• [WHAT THIS TASK INVOLVES] For this exercise, repeat the whole listing below exactly. Leave the pictures out.

• [DATA EXCERPT]
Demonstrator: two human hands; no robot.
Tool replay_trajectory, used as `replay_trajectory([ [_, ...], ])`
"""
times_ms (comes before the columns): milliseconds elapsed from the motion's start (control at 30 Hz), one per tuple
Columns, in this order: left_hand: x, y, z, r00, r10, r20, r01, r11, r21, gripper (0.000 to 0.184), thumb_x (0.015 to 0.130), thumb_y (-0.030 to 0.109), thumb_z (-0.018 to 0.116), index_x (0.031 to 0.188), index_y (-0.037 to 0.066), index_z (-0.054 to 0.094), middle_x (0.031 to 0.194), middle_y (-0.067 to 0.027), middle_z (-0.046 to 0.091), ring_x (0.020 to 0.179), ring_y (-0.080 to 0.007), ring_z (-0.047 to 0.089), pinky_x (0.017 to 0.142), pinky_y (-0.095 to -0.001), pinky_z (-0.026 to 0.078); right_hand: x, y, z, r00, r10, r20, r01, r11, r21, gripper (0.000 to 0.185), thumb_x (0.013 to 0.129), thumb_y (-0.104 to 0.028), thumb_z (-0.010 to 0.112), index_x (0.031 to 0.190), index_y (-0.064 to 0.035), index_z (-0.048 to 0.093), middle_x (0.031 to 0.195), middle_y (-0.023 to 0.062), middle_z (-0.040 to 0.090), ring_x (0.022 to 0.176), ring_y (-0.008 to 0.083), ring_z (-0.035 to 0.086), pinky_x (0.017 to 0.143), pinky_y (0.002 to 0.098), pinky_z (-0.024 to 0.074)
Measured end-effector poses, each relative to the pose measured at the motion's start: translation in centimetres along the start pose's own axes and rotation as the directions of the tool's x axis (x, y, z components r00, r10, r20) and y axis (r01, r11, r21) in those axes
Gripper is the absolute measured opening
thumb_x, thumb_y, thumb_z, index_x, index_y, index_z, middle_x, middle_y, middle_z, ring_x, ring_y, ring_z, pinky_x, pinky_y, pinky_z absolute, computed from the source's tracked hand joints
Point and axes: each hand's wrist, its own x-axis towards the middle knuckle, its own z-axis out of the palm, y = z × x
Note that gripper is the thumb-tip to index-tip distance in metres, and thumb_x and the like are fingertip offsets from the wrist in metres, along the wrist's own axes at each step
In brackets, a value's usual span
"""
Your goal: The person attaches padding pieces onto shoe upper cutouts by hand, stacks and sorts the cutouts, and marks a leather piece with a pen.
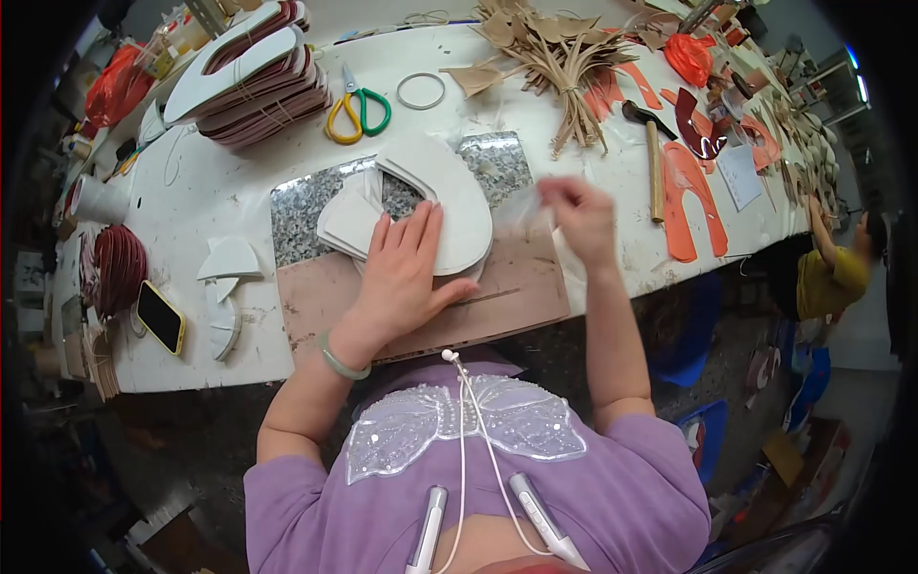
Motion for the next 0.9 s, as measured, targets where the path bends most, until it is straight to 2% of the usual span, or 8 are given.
replay_trajectory([
  [233, 0.2, 0.0, -1.3, 0.999, -0.019, 0.038, 0.017, 0.999, 0.036, 0.093, 0.075, 0.064, 0.068, 0.141, 0.002, 0.043, 0.124, -0.0198, 0.053, 0.121, -0.0324, 0.048, 0.112, -0.0525, 0.024, 10.9, -1.1, 5.5, 0.848, 0.206, 0.489, -0.297, 0.948, 0.115, 0.016, 0.088, -0.013, 0.067, 0.098, -0.0013, 0.072, 0.080, 0.0030, 0.067, 0.066, 0.0082, 0.055, 0.050, 0.0223, 0.0447],
  [467, -0.4, -1.7, -2.7, 0.977, 0.013, 0.211, 0.000, 0.998, -0.062, 0.093, 0.072, 0.065, 0.070, 0.139, 0.005, 0.046, 0.121, -0.0177, 0.054, 0.118, -0.0320, 0.049, 0.113, -0.0514, 0.024, 11.3, -0.9, 2.0, 0.995, 0.031, 0.094, -0.058, 0.951, 0.302, 0.016, 0.085, -0.004, 0.066, 0.099, 0.0016, 0.071, 0.075, 0.0027, 0.064, 0.059, 0.0086, 0.054, 0.056, 0.0191, 0.0467],
  [600, -0.5, -2.9, -4.2, 0.955, 0.060, 0.292, -0.022, 0.991, -0.131, 0.093, 0.072, 0.064, 0.070, 0.138, 0.003, 0.046, 0.123, -0.0176, 0.054, 0.118, -0.0330, 0.049, 0.114, -0.0509, 0.024, 7.8, -0.6, -9.2, 0.974, 0.100, 0.205, -0.067, 0.984, -0.162, 0.015, 0.088, -0.012, 0.068, 0.094, 0.0012, 0.072, 0.074, 0.0014, 0.065, 0.059, 0.0070, 0.053, 0.052, 0.0195, 0.0397],
  [633, -0.2, -3.1, -4.4, 0.944, 0.085, 0.320, -0.036, 0.987, -0.156, 0.093, 0.073, 0.064, 0.070, 0.137, 0.002, 0.046, 0.124, -0.0178, 0.053, 0.118, -0.0334, 0.049, 0.114, -0.0506, 0.024, 6.0, -1.6, -10.0, 0.995, 0.022, 0.096, 0.063, 0.613, -0.788, 0.020, 0.085, -0.021, 0.072, 0.091, -0.0025, 0.074, 0.088, 0.0049, 0.065, 0.075, 0.0149, 0.056, 0.062, 0.0265, 0.0430],
  [667, -0.1, -3.2, -4.5, 0.930, 0.113, 0.351, -0.051, 0.982, -0.180, 0.093, 0.073, 0.064, 0.070, 0.137, 0.001, 0.045, 0.125, -0.0179, 0.053, 0.119, -0.0338, 0.049, 0.114, -0.0504, 0.024, 5.0, -2.1, -10.4, 0.992, -0.104, 0.064, 0.054, -0.096, -0.994, 0.025, 0.082, -0.030, 0.075, 0.089, -0.0062, 0.076, 0.103, 0.0083, 0.065, 0.091, 0.0228, 0.060, 0.073, 0.0336, 0.0462],
  [800, 0.9, -2.4, -3.7, 0.956, 0.182, 0.230, -0.143, 0.974, -0.176, 0.092, 0.075, 0.060, 0.069, 0.138, -0.001, 0.043, 0.131, -0.0213, 0.050, 0.120, -0.0354, 0.048, 0.114, -0.0491, 0.024, 5.2, -1.4, -1.8, 0.840, -0.484, 0.246, 0.542, 0.713, -0.446, 0.022, 0.074, -0.016, 0.079, 0.095, -0.0093, 0.073, 0.113, 0.0081, 0.064, 0.101, 0.0276, 0.060, 0.088, 0.0385, 0.0476],
  [867, 0.4, -2.0, -3.5, 0.961, 0.194, 0.199, -0.163, 0.974, -0.158, 0.092, 0.076, 0.059, 0.069, 0.139, -0.002, 0.042, 0.133, -0.0224, 0.049, 0.120, -0.0360, 0.047, 0.114, -0.0487, 0.025, 4.6, -3.5, 5.8, 0.691, -0.590, 0.417, 0.668, 0.742, -0.058, 0.024, 0.071, -0.006, 0.077, 0.093, -0.0047, 0.068, 0.112, 0.0074, 0.065, 0.102, 0.0260, 0.061, 0.087, 0.0367, 0.0488],
  [900, -0.1, -1.6, -3.4, 0.963, 0.167, 0.213, -0.141, 0.981, -0.133, 0.092, 0.076, 0.058, 0.069, 0.139, -0.002, 0.041, 0.136, -0.0237, 0.047, 0.121, -0.0366, 0.046, 0.113, -0.0484, 0.025, 5.1, -4.5, 8.9, 0.512, -0.726, 0.458, 0.829, 0.557, -0.044, 0.025, 0.071, -0.003, 0.072, 0.094, -0.0067, 0.067, 0.112, 0.0067, 0.065, 0.104, 0.0254, 0.061, 0.087, 0.0372, 0.0492],
])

• [REPLY]
Demonstrator: two human hands; no robot.
Tool replay_trajectory, used as `replay_trajectory([ [_, ...], ])`
"""
times_ms (comes before the columns): milliseconds elapsed from the motion's start (control at 30 Hz), one per tuple
Columns, in this order: left_hand: x, y, z, r00, r10, r20, r01, r11, r21, gripper (0.000 to 0.184), thumb_x (0.015 to 0.130), thumb_y (-0.030 to 0.109), thumb_z (-0.018 to 0.116), index_x (0.031 to 0.188), index_y (-0.037 to 0.066), index_z (-0.054 to 0.094), middle_x (0.031 to 0.194), middle_y (-0.067 to 0.027), middle_z (-0.046 to 0.091), ring_x (0.020 to 0.179), ring_y (-0.080 to 0.007), ring_z (-0.047 to 0.089), pinky_x (0.017 to 0.142), pinky_y (-0.095 to -0.001), pinky_z (-0.026 to 0.078); right_hand: x, y, z, r00, r10, r20, r01, r11, r21, gripper (0.000 to 0.185), thumb_x (0.013 to 0.129), thumb_y (-0.104 to 0.028), thumb_z (-0.010 to 0.112), index_x (0.031 to 0.190), index_y (-0.064 to 0.035), index_z (-0.048 to 0.093), middle_x (0.031 to 0.195), middle_y (-0.023 to 0.062), middle_z (-0.040 to 0.090), ring_x (0.022 to 0.176), ring_y (-0.008 to 0.083), ring_z (-0.035 to 0.086), pinky_x (0.017 to 0.143), pinky_y (0.002 to 0.098), pinky_z (-0.024 to 0.074)
Measured end-effector poses, each relative to the pose measured at the motion's start: translation in centimetres along the start pose's own axes and rotation as the directions of the tool's x axis (x, y, z components r00, r10, r20) and y axis (r01, r11, r21) in those axes
Gripper is the absolute measured opening
thumb_x, thumb_y, thumb_z, index_x, index_y, index_z, middle_x, middle_y, middle_z, ring_x, ring_y, ring_z, pinky_x, pinky_y, pinky_z absolute, computed from the source's tracked hand joints
Point and axes: each hand's wrist, its own x-axis towards the middle knuckle, its own z-axis out of the palm, y = z × x
Note that gripper is the thumb-tip to index-tip distance in metres, and thumb_x and the like are fingertip offsets from the wrist in metres, along the wrist's own axes at each step
In brackets, a value's usual span
"""
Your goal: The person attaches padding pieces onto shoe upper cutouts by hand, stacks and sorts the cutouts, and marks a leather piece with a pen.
Motion for the next 0.9 s, as measured, targets where the path bends most, until it is straight to 2% of the usual span, or 8 are given.
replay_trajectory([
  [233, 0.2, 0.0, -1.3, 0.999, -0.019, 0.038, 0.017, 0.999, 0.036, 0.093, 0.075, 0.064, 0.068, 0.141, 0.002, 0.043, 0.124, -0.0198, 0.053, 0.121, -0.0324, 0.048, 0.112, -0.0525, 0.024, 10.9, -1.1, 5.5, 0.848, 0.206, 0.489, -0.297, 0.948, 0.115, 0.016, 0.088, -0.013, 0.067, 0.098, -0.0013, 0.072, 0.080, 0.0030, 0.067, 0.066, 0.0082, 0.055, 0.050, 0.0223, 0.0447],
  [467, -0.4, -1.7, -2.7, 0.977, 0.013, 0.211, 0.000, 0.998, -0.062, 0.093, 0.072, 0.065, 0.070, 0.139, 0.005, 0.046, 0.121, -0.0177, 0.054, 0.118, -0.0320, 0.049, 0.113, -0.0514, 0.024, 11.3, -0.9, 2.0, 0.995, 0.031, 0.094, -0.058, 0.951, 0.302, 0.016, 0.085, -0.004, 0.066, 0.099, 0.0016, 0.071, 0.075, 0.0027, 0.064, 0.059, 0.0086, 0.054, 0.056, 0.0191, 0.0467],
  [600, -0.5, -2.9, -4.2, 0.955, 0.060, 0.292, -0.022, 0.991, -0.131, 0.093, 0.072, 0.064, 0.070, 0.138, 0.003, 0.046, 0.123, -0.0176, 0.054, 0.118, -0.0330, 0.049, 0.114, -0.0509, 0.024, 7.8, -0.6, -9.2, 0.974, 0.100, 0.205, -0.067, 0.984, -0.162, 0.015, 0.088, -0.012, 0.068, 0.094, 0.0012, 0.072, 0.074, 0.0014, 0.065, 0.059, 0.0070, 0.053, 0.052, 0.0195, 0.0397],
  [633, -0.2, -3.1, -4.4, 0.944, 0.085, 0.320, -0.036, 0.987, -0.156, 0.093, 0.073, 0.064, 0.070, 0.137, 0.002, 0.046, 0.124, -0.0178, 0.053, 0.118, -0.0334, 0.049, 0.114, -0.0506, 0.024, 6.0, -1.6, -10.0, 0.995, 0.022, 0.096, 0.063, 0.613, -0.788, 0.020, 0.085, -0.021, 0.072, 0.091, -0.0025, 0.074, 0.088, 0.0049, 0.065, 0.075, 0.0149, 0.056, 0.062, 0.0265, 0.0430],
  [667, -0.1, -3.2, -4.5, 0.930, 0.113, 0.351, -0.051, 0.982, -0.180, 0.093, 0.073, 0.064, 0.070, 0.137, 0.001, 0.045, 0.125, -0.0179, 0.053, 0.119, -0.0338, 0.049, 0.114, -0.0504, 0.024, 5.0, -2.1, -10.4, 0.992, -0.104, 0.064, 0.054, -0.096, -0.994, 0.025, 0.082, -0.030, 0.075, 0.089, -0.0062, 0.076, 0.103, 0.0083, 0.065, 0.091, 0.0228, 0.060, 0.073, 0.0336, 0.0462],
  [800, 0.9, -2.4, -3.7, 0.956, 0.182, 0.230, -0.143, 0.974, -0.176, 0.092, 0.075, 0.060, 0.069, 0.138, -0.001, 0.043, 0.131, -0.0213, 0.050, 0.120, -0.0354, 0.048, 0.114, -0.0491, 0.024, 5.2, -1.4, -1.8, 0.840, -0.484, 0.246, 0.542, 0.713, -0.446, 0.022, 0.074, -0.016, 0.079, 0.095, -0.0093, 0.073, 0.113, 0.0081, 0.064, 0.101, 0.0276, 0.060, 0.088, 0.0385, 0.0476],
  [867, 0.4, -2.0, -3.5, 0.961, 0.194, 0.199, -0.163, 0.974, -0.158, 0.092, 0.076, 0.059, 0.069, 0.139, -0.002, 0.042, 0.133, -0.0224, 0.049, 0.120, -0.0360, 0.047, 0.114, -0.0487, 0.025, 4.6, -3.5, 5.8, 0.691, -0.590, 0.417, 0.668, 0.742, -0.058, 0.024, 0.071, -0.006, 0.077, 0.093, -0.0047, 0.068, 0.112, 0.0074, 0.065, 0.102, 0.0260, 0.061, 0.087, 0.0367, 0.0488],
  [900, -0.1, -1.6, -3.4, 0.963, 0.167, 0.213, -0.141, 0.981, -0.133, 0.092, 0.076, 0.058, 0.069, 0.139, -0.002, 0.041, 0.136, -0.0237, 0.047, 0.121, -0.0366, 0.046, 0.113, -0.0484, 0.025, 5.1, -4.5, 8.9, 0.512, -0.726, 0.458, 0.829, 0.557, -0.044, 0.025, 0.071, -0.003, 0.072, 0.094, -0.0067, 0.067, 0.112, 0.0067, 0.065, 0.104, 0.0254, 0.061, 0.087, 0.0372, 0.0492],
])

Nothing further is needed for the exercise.